The Friend is written as a sort of meditation, with a stream-of-consciousness, deeply interior narrative addressing events as its unnamed narrator sees them. These events are interspersed with contemplation on a variety of subjects—such as suicide, writing, and pets—and groups of people, such as victims of sexual assault, the narrator’s peers and students in the worlds of writing and academia, and pet owners. The novel is somewhat encyclopedic, referencing thoughts and musings from a variety of famous figures, most particularly writers.

The book opens with a meditation on abuse and the suffering of women, from Cambodian refugees to victims of sex trafficking; this is revealed to be the final subject that the narrator and her friend discussed through email before his death by suicide. The book is primarily written in the first person, and it is directed toward the narrator’s friend in much the same way as a letter. The narrator frequently pauses to address her deceased friend directly, simply referring to him as “you.”

The narrator attends her friend’s memorial service in a state of removed shock and contemplates the events leading up to “you’s” suicide. She reveals that “you” had been married three times, and all three wives are present at the service.

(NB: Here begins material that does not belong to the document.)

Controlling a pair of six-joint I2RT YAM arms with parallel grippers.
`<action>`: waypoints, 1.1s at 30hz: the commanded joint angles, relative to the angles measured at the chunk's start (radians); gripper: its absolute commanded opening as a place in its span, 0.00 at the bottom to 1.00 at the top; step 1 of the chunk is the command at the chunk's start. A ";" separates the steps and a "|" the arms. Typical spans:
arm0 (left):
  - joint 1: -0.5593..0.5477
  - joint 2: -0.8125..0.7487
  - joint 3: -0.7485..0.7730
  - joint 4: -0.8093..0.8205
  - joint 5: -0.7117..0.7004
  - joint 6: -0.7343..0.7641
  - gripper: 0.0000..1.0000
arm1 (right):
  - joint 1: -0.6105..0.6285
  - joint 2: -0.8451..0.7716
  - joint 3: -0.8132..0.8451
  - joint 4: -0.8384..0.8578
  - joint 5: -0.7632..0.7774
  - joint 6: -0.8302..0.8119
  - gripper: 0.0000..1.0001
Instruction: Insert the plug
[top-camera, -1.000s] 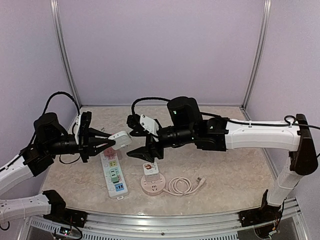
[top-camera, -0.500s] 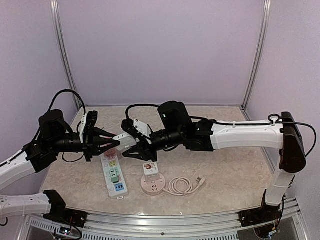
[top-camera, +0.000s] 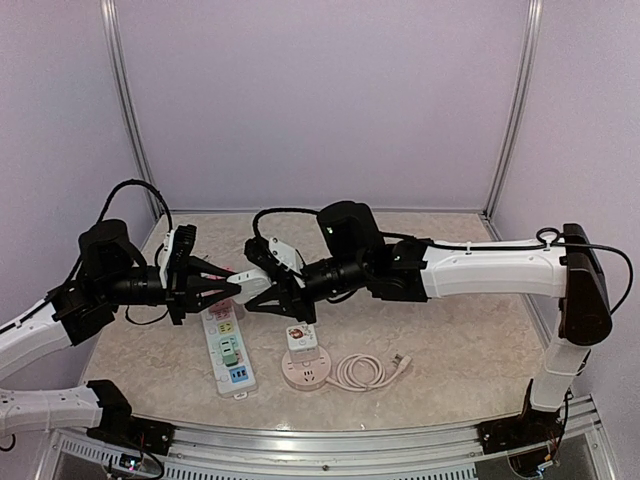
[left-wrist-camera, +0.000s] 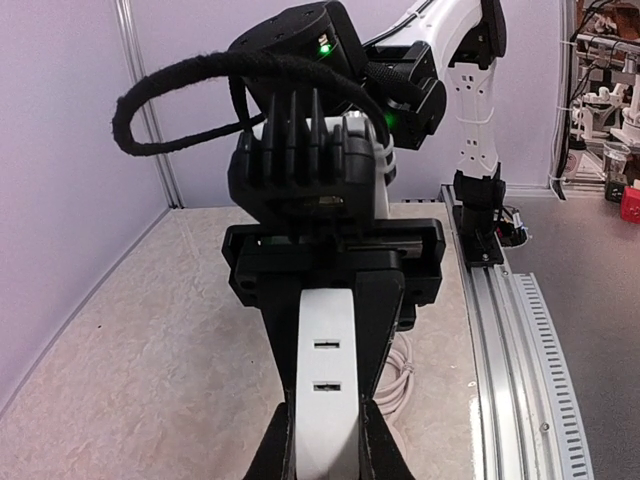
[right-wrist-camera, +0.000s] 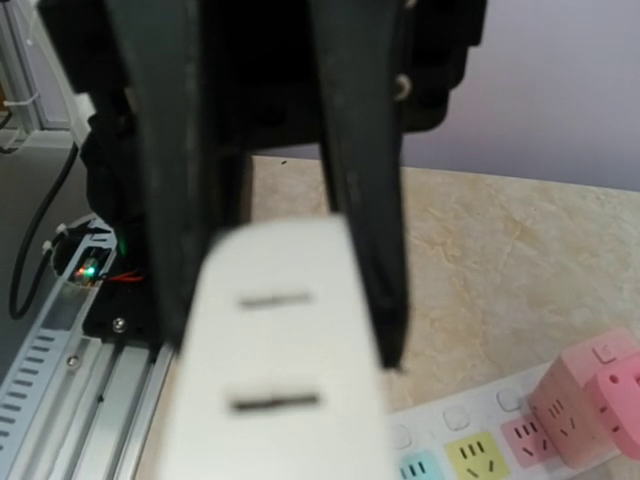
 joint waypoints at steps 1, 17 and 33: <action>-0.008 0.003 0.018 0.011 -0.031 -0.005 0.00 | -0.002 -0.019 -0.007 -0.011 0.021 0.013 0.12; -0.081 0.033 -0.004 -0.107 -0.053 0.063 0.00 | -0.004 -0.188 -0.061 -0.191 0.145 -0.068 0.64; -0.105 0.070 0.005 -0.055 -0.071 0.039 0.00 | -0.003 -0.136 -0.028 -0.209 0.089 -0.056 0.44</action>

The third wife, who was married to “you” at the time of his death and is simply referred to by the narrator as Wife Three, requests a meeting with the narrator, much to her dread. Wife Three reveals to the narrator that—against her wishes—her late husband had adopted a dog, an enormous Great Dane that he had found abandoned in a park.

Though Wife Three had attempted to convince her husband to give the dog to someone else, “you” had eventually worn her down. Over the course of these arguments, however, “you” had repeatedly brought up the narrator as an option, saying that she “lives alone, doesn’t have a partner or any kids or pets, works mostly from home, and she loves animals.” Worn down by her grief and by Wife Three’s seeming lack of other options, the narrator decides to take the dog, Apollo.

The narrator’s building has a strict no-dogs policy, but the narrator cannot stand (or afford) to lose her apartment, as it is one of the rare rent-controlled apartments in Manhattan. She makes no effort, however, to be covert about the presence of Apollo. Her super, Hector, is apologetic but firm, stating that if the dog is not removed, he will have to contact the landlord in Florida.

With no recourse, but flat-out refusing to part ways with Apollo, the narrator begins “waiting for a miracle” and finds that those close to her are becoming concerned for her mental health. Many believe that she is ascribing some sort of metaphysical significance to the dog. Indeed, the narrator admits on more than one occasion that Apollo seems to her like an extension of her friend—and that taking care of Apollo and ensuring that he is loved is, for several different reasons, something that she has to do.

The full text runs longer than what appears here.